8 Metrics & Measurement Plan

Product success metrics for the Kav AI Platform

Published

June 22, 2026

9 Purpose

The PRD defines what we build and the pilot framework (PRD Appendix G) defines how a pilot is judged. This document defines how we know shipped product capabilities are working in use — adoption, engagement, quality, and outcomes — after they ship.

It is deliberately separate from the PRD so the PRD stays stable. Metrics reference capabilities / FR IDs rather than restating requirements.

10 Principles

Leading vs lagging. Leading metrics move in days–weeks (adoption, activation, usage, errors); lagging metrics move in weeks–months (retention, expansion, outcome impact).
One owner per metric. Every metric names an accountable owner and a single measurement method.
Targets are explicit. Each metric carries a success threshold and a stretch target with a measurement window. Where no baseline exists yet, the target is marked [set baseline] and filled after first measurement.
Outcomes over outputs. Prefer “time-to-first-finding” over “reports generated.”

11 Instrumentation

Primary source: per-workspace usage telemetry already emitted by the web app (anonymous, opt-out via configuration). Supplement with: backend query logs (latency, grounding outcomes), pilot success-criteria results (PRD Appendix G), and operator confirmations/dismissals from the triage workflow.

12 Metric set

Targets below are proposals to confirm with Product/Leadership, not decided values.
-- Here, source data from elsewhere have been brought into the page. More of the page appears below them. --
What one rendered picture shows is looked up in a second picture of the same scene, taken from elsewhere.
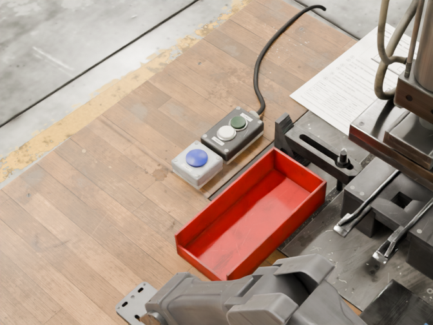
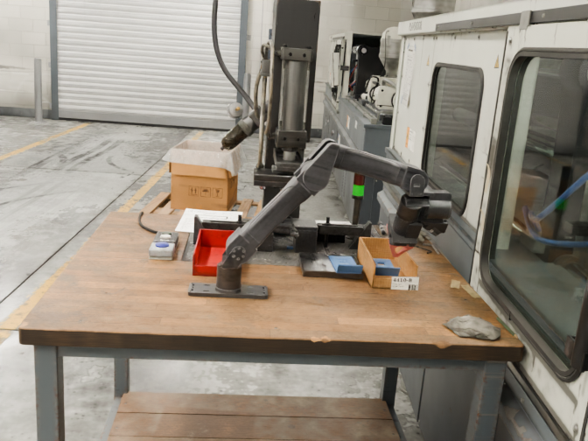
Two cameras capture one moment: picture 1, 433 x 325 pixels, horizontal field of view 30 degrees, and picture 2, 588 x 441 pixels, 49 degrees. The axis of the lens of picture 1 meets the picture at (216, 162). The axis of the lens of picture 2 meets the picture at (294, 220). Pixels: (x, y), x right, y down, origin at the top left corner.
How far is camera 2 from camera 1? 1.40 m
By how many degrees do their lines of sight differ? 54
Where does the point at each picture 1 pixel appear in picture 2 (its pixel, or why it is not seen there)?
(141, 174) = (133, 262)
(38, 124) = not seen: outside the picture
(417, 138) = (290, 162)
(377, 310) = (305, 259)
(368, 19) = not seen: hidden behind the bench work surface
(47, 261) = (123, 295)
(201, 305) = (274, 206)
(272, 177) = (204, 248)
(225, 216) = (199, 261)
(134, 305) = (198, 289)
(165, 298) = (241, 233)
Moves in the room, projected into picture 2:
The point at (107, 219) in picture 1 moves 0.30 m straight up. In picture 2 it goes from (136, 277) to (138, 164)
Replace [set baseline] once first data is in.

12.1 Adoption (leading)

Metric	Definition	Success / Stretch	Method	Window	Owner
Capability adoption rate	% of eligible workspaces that use a capability ≥ once	`[set baseline]`	Telemetry, per FR/capability	30 days post-ship	Product
Active integrity engineers	Distinct IE users active per week	`[set baseline]`	Telemetry	Weekly	Product

12.2 Activation (leading)

Metric	Definition	Success / Stretch	Method	Window	Owner
Time to first finding	Time from data ingestion to first surfaced anomaly	≤ 48 h / ≤ 24 h	Backend timestamps (aligns with pilot SC-4)	Per onboarding	Product + Eng
First-week core action	% of new workspaces that complete a core action (confirm a finding / run a query / export a report) in week 1	`[set baseline]`	Telemetry	7 days	Product

12.3 Engagement & usage (leading)

Metric	Definition	Success / Stretch	Method	Window	Owner
Contextual-chat usefulness	% of NL queries rated “useful” or better	≥ 70% / ≥ 85%	In-product rating (aligns with pilot SC-3)	Monthly	Product
Query response latency (P95)	P95 NL query response time	≤ 3 s / ≤ 2 s	Backend logs (PRD NFR)	Continuous	Eng
Report export usage	Reports exported per active workspace / month	`[set baseline]`	Telemetry	Monthly	Product

12.4 Quality & reliability (leading)

Metric	Definition	Success / Stretch	Method	Window	Owner
False-positive rate (operator-assessed)	% of flagged anomalies the IE marks false positive	≤ 20% / ≤ 10%	Triage decisions (aligns with pilot SC-2)	Monthly	Eng + IE
Confidence calibration error	Gap between stated confidence and empirical accuracy per bucket	`[set baseline]`	Calibration curve (PRD AI-safety FR-AI-02)	Per campaign	Eng
Tag-resolution success	% of CAD/operator tags auto-resolved by dual-tagging without manual mapping	`[set baseline]`	Pipeline logs (FR-CAD-07)	Per ingest	Eng

12.5 Outcomes (lagging)

Metric	Definition	Success / Stretch	Method	Window	Owner
Triage-to-work-order cycle	Median time from detection to CMMS work order	< 4 h / < 2 h	Workflow timestamps (PRD Operations target)	Quarterly	Product
Pilot → production conversion	% of pilots that proceed to a production contract	`[set baseline]`	Commercial tracking	Per cohort	Leadership
Logo retention	% of production customers retained	`[set baseline]`	Commercial tracking	Annual	Leadership

13 Review cadence

Weekly: leading metrics (adoption, activation, usage, latency, FPR) in the product review.
Per campaign: calibration error and tag-resolution success.
Quarterly: outcome/lagging metrics with Leadership; reset targets that have a baseline.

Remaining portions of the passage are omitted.